◆ **EXERCISE DATA**

==========

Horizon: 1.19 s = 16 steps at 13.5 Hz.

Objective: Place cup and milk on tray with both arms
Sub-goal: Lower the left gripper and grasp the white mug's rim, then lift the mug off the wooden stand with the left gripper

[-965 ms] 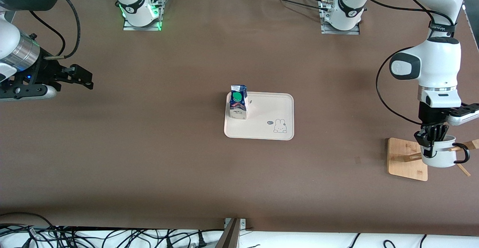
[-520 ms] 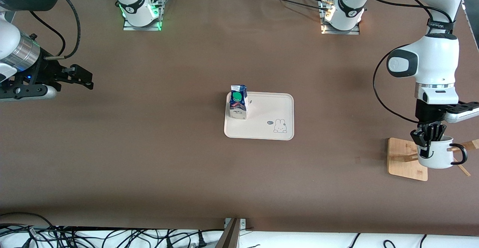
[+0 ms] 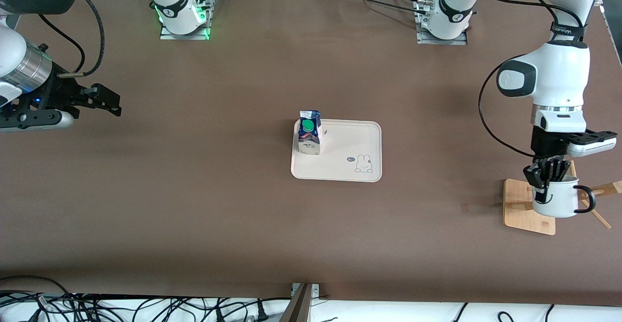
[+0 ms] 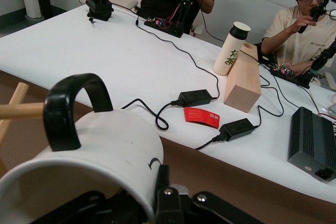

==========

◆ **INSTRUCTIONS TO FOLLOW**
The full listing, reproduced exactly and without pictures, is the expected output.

◆ **SOLUTION**
Horizon: 1.19 s = 16 steps at 13.5 Hz.

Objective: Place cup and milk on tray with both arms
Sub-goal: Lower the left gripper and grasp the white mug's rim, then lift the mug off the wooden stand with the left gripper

[-965 ms] 
[-520 ms] 
[+0 ms] 
[+0 ms] 

Nothing else is needed, and the exercise is over.